### Sentiment Analysis on Imdb: tf-idf + Naive Bayes

This is a classical exercise of Sentiment Analysis, based on the famous IMdb dataset

In [1]:
import pandas as pd
import numpy as np
import os
from tqdm import tqdm

import re
import nltk
from nltk.corpus import stopwords

from sklearn.metrics import accuracy_score, f1_score
from sklearn.feature_extraction.text import TfidfVectorizer
from sklearn.model_selection import train_test_split
from sklearn.metrics import accuracy_score

from sklearn.naive_bayes import GaussianNB, MultinomialNB

nltk.download('stopwords')

[nltk_data] Downloading package stopwords to
[nltk_data]     /home/datascience/nltk_data...
[nltk_data]   Package stopwords is already up-to-date!


True

In [2]:
# to remove stop words from text
stop = stopwords.words('english')

### Loading the dataset as a DataFrame

In [3]:
# it takes some time... good to have a progress bar
basepath = 'aclImdb'

labels = {'pos': 1, 'neg': 0}

df = pd.DataFrame()

with tqdm(total=50000) as pbar:
    for s in ('test', 'train'):
        for l in ('pos', 'neg'):
            path = os.path.join(basepath, s, l)
            for file in sorted(os.listdir(path)):
                with open(os.path.join(path, file), 
                          'r', encoding='utf-8') as infile:
                    txt = infile.read()
                df = df.append([[txt, labels[l]]], 
                               ignore_index=True)
                
                pbar.update(1)
                
df.columns = ['text', 'target']

100%|██████████| 50000/50000 [01:34<00:00, 531.54it/s]


### preprocess text

In [4]:
# for text cleaning: add some percentage points to the result
def preprocessor(text):
    text = re.sub('<[^>]*>', '', text)
    emoticons = re.findall('(?::|;|=)(?:-)?(?:\)|\(|D|P)',
                           text)
    text = (re.sub('[\W]+', ' ', text.lower()) +
            ' '.join(emoticons).replace('-', ''))

    return text

# if you want to test the difference without text preprocessing
def dummy_preprocessor(text):
    return text

In [5]:
# apply globally
df['text'] = df['text'].apply(preprocessor)

In [6]:
# this is our text corpus
corpus = df['text'].values

In [7]:
# removing words from stop words list
vectorizer = TfidfVectorizer(stop_words=stop)
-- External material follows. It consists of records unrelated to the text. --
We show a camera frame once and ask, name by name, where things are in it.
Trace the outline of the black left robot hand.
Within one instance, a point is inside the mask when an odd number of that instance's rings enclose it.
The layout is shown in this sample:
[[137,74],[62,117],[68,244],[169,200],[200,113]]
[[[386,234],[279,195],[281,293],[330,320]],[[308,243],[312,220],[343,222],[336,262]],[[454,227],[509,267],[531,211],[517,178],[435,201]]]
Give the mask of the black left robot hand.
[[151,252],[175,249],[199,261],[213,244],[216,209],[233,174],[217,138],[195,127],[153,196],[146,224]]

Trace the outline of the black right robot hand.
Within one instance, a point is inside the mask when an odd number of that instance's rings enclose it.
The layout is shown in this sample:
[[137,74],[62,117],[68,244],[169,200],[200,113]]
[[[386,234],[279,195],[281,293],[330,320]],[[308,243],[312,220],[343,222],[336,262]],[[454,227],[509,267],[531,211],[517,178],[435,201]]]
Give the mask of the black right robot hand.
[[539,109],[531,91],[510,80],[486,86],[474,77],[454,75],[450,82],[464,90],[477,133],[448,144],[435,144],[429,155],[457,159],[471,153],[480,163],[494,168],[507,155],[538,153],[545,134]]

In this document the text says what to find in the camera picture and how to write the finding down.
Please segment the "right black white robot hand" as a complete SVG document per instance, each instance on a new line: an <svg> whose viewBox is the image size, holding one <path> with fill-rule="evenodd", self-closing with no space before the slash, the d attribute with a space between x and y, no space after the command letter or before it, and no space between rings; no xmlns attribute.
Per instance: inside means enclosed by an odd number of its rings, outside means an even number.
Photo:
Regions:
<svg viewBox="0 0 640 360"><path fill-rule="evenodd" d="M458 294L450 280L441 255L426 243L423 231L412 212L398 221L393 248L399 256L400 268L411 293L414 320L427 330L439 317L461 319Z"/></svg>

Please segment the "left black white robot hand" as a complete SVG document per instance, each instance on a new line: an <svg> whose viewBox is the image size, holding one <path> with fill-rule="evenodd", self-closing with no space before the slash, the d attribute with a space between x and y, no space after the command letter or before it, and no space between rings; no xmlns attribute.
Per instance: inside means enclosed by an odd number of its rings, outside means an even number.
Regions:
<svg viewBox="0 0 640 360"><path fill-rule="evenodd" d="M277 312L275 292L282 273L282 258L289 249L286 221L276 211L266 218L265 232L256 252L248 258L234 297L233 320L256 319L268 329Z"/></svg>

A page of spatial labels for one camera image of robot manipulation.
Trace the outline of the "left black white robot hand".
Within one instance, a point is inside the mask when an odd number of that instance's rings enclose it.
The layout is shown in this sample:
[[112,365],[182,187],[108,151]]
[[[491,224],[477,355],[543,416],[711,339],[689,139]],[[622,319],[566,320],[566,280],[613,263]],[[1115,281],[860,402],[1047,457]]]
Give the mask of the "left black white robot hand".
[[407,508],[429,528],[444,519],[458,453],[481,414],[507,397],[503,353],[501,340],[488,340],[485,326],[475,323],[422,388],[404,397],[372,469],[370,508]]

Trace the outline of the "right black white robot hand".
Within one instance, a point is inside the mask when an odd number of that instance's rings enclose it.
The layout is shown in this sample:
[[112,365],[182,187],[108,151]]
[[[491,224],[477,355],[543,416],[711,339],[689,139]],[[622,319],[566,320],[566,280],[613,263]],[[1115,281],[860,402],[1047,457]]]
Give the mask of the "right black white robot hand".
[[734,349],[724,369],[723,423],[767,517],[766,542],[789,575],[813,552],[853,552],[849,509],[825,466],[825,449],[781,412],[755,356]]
# feature extraction using tf-idf
X = vectorizer.fit_transform(corpus)
y = df['target'].values

In [8]:
# as we can see, we have a very large (103938) number of extracted features
X.shape

(50000, 103938)

In [9]:
# train/validation split
SEED = 1234

X_train, X_valid, y_train, y_valid = train_test_split(X, y, test_size=0.2, random_state=SEED)

In [10]:
# remove sparsity
X_train = X_train.toarray()
X_valid = X_valid.toarray()

### train the classifier Naive Bayes (NB)

In [12]:
%%time
# train of the classifier
# MUltinomial works better than Gaussian

clf = MultinomialNB()

clf.fit(X_train, y_train)

CPU times: user 16.5 s, sys: 1.85 s, total: 18.3 s
Wall time: 7.51 s


MultinomialNB()

### Validation

In [13]:
y_pred = clf.predict(X_valid)

In [14]:
print("Number of mislabeled points out of a total %d texts : %d" % (X_valid.shape[0], (y_valid != y_pred).sum()))

Number of mislabeled points out of a total 10000 texts : 1355


In [15]:
acc = accuracy_score(y_valid, y_pred)

print(f"ACC score computed on validation set: {round(acc, 3)}")

ACC score computed on validation set: 0.864


### Final remarks
It is easy to develop a Model based on the **bags-of-words** approach. We need only to use the **TfidfVectorizer** provided by sklearn.

To increase the accuracy I have added:
* some preprocessing to polish the text
* removal of stop words

As we can easy, such a simple model gives an:
* ACC = 0.864

The reason is that to understand if the mood is positive or negative sometimes it is enough to see which words are contained in the text.